De acordo com informações do portal Fiocruz, parte da população do Rio de Janeiro não aceitava ter suas casas invadidas para tomar uma vacina que não queria, e por isso organizou um motim contra o presidente, Rodrigues Alves, e o médico Oswaldo Cruz, que comandava a Diretoria Geral de Saúde Pública.

Motivados também por interesses políticos, monarquistas, militares, republicanos mais radicais e operários se organizavam para protestar nas ruas contra a medida, e quase implantaram um Golpe de Estado. Uma das personalidades que era adepta de grupos anti-vacinação era o jurista baiano Ruy Barbosa. A Revolta só acabou com intervenção do exército. Ao todo, 945 pessoas foram presas, 461 deportadas, 110 feridas e 30 mortas. No dia 16 de novembro, Rodrigues Alves desistiu de implementar a vacinação obrigatória. 

Para Zacarias, o contexto é justamente o oposto do que é visto hoje. "A falta de informação hoje é fruto do excesso de informação, da infodemia. É uma confusão de informações e os militantes anti-vacina operam com muita competência e sucesso. O que está colocado no Brasil hoje é um negacionismo, fruto de um conspiracionismo, que não tem nenhum respeito na academia, e investe permanentemente contra a ciência, contra a inteligência. E esse discurso é comprado pelo próprio presidente da República", analisa.

Na visão do infectologista Antônio Bandeira, a vacina é uma das "maravilhas do mundo" e, do ponto de vista médico, a situação atual é muito melhor do que em 1904. "Hoje a gente não tem só conhecimento, mas a evidência na prática. Inúmeros trabalhos no mundo inteiro que mostram que a erradicação da varíola, em 1979, só foi possível porque as pessoas tomaram a vacina.

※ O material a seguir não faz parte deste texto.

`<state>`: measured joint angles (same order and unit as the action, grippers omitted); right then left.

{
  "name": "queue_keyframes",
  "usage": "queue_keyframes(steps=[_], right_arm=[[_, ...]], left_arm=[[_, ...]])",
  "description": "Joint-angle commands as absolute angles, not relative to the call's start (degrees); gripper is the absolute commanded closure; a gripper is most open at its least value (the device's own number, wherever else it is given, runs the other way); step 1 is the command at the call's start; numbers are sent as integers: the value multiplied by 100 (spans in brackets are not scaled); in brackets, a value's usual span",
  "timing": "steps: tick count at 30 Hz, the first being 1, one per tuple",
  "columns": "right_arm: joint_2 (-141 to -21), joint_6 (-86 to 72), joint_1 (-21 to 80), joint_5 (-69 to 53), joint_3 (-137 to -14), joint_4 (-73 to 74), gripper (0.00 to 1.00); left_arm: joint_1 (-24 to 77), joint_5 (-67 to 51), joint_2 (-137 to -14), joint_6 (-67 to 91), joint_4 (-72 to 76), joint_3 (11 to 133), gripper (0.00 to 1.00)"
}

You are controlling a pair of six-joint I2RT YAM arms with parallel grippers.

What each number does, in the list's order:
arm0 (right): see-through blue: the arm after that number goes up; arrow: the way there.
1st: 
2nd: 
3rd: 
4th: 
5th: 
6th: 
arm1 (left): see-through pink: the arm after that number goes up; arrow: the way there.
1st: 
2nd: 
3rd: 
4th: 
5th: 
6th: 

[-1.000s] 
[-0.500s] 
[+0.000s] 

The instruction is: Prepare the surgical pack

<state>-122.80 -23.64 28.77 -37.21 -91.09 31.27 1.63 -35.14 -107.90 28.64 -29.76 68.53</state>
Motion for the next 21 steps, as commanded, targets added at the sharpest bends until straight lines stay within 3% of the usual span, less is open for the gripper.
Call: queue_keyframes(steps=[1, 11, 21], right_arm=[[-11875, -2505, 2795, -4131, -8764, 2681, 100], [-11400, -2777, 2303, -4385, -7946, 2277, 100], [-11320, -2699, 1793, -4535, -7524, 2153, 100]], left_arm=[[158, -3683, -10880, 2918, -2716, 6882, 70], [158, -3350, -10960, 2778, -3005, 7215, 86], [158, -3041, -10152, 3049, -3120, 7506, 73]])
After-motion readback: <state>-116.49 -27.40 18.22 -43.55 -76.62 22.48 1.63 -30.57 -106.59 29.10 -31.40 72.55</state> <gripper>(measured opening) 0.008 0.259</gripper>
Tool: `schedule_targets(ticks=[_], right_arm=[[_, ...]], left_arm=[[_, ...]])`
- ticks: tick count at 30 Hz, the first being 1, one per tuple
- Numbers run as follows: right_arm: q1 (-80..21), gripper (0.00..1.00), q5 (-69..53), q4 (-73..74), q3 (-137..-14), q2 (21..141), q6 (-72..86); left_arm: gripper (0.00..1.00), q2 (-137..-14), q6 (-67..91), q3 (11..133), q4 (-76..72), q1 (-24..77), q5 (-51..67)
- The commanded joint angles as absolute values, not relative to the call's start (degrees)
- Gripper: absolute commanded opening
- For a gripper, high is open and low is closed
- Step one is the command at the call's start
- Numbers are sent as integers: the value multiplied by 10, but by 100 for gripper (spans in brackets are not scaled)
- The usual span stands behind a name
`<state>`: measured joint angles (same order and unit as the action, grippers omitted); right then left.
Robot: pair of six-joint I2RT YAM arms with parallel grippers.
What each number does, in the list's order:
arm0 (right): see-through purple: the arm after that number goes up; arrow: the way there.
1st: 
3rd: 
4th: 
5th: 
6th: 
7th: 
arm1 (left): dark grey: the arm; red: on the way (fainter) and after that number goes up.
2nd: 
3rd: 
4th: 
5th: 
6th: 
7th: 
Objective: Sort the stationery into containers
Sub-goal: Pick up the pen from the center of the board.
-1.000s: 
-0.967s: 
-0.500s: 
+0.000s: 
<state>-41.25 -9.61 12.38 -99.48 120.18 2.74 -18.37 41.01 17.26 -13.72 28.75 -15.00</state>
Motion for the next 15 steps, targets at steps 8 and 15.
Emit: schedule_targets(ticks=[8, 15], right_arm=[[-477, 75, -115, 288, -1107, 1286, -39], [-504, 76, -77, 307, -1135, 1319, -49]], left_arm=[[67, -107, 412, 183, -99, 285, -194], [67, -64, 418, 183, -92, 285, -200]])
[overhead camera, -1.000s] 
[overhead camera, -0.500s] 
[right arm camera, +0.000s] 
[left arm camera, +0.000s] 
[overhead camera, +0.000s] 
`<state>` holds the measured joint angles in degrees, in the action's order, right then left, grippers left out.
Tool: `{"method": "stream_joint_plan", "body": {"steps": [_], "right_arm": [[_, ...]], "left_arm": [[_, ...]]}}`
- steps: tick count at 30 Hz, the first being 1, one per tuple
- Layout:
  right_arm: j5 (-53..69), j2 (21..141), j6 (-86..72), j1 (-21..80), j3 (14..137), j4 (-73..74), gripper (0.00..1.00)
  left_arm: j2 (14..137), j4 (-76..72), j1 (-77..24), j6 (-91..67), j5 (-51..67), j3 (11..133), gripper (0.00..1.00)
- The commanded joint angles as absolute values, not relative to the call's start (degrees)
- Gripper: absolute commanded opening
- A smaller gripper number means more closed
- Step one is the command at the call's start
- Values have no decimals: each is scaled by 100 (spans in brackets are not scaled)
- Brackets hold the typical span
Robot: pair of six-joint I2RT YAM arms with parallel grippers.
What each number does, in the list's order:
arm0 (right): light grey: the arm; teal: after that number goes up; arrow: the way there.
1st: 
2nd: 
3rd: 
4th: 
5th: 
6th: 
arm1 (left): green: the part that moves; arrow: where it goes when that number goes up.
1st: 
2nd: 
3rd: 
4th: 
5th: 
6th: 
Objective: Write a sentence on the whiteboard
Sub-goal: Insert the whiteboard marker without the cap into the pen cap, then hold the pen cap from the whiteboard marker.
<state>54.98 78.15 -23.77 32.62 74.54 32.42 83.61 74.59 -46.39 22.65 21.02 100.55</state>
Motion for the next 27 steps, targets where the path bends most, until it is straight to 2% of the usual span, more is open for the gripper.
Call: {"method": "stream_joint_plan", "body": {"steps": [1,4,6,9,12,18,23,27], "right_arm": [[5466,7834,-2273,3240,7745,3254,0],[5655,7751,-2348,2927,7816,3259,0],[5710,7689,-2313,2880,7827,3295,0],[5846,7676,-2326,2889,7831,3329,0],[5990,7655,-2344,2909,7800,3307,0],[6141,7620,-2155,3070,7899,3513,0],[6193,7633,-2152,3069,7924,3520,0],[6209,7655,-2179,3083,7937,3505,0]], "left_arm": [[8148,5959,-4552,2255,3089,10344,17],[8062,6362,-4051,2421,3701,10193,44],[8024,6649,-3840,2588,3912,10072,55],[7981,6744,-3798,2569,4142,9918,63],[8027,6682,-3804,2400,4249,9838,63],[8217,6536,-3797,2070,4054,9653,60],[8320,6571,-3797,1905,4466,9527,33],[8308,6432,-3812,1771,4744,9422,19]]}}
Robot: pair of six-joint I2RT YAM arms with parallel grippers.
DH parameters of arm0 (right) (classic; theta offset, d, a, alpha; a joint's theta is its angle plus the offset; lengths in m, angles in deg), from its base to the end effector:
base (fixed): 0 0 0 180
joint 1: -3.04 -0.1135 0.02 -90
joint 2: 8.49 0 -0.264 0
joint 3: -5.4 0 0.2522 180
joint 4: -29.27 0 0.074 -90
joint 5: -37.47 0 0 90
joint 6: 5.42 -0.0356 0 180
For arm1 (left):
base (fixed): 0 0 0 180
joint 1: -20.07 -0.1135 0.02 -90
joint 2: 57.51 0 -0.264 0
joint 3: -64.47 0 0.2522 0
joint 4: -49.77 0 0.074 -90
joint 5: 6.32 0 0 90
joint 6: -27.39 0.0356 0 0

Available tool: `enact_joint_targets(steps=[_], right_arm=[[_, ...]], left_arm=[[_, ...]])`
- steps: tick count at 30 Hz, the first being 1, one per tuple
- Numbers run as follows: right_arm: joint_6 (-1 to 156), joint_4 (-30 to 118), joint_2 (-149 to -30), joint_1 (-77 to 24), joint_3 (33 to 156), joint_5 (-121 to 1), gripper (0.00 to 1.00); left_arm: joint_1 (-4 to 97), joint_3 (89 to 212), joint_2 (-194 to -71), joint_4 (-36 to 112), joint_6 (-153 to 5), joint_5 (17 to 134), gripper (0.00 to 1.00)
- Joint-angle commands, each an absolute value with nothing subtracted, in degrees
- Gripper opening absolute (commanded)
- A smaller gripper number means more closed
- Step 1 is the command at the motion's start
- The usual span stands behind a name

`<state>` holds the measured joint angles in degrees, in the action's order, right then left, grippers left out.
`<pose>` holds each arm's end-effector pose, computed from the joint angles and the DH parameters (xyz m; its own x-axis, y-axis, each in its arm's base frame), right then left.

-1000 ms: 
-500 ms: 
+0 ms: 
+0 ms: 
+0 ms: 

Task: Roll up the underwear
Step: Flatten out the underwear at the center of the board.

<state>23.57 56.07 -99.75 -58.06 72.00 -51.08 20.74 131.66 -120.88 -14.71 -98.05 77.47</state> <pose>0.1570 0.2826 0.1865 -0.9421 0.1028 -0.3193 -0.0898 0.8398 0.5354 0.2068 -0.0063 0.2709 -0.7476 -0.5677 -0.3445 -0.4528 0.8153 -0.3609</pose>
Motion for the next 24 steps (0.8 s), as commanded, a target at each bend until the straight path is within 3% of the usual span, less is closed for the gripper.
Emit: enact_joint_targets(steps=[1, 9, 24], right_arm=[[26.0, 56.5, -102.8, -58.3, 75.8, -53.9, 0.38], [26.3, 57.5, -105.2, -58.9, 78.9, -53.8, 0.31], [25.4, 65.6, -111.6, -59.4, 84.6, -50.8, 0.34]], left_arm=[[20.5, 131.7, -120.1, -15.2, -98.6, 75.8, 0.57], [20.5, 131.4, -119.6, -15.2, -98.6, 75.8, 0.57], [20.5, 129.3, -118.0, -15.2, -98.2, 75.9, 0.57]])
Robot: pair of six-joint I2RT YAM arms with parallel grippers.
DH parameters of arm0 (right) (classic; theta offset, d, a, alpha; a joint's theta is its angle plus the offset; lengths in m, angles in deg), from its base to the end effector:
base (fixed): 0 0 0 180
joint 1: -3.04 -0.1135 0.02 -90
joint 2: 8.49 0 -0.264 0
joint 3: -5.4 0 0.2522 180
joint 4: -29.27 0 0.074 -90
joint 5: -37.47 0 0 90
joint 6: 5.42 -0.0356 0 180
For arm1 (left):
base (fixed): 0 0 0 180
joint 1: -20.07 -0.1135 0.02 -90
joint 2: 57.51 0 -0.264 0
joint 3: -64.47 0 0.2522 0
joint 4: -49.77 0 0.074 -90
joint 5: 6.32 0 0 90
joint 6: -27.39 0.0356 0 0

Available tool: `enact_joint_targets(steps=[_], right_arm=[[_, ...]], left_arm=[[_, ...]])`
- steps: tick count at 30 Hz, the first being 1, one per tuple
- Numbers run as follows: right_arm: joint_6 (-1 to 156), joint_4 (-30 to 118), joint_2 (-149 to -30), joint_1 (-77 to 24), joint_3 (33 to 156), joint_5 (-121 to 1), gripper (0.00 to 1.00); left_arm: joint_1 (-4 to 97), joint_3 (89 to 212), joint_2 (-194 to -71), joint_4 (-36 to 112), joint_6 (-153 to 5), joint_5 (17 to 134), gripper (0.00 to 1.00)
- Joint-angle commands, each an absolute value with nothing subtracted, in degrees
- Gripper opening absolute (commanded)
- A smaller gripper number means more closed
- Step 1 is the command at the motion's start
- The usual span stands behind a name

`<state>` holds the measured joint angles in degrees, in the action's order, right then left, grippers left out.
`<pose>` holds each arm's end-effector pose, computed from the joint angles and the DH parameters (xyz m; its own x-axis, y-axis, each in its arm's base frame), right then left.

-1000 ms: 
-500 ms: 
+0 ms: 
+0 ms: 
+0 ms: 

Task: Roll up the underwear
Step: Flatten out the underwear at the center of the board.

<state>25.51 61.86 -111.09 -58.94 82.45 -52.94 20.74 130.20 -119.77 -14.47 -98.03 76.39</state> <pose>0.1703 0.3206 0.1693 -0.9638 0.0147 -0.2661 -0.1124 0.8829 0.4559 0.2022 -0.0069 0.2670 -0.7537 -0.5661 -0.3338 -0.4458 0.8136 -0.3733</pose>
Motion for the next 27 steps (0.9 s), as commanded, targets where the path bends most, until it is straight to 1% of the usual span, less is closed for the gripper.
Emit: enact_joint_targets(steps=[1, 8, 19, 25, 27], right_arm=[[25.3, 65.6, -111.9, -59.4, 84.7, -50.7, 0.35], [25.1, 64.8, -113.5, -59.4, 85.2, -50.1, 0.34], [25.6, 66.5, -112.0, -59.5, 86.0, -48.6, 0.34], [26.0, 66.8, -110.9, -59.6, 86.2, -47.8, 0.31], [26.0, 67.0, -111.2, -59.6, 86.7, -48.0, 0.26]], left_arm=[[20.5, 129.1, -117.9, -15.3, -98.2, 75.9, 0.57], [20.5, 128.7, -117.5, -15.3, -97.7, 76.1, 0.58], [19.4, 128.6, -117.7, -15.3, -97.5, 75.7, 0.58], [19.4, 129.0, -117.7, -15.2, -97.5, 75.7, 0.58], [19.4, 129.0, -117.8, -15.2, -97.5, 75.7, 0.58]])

Com o sarampo, estávamos chegando muito perto disso. Quando comparamos o que foi o sarampo na década de 1950 e o que é o sarampo hoje, é uma coisa maravilhosa. Quando você pensa em todas as doenças que foram evitadas, isso tudo é graças à vacina", diz. 

O historiador Carlos Zacarias ainda pondera que as afirmações do presidente Jair Bolsonaro têm influência direta no pensamento da população em relação à vacina, e que isso já afeta campanhas de vacinação para outras doenças, como o sarampo. Antes da pandemia, em 2018, a média de imunização brasileira caiu de 99%, entre 2010 e 2017, para 84% em 2018. Os dados são da Organização das Nações Unidas (ONU). 

"O efeito disso é desastroso, do ponto de vista que estudos já demonstram. A cada dia que Bolsonaro dizia que o isolamento era uma bobagem, as taxas de distanciamento caíam. E cada vez que Bolsonaro fala contra a vacina, as taxas de vacinação caem. É o presidente da República falando. Ele continua tendo influência, incidindo sobre suas bases, bordas protofascistas que são muito perigosas", pondera.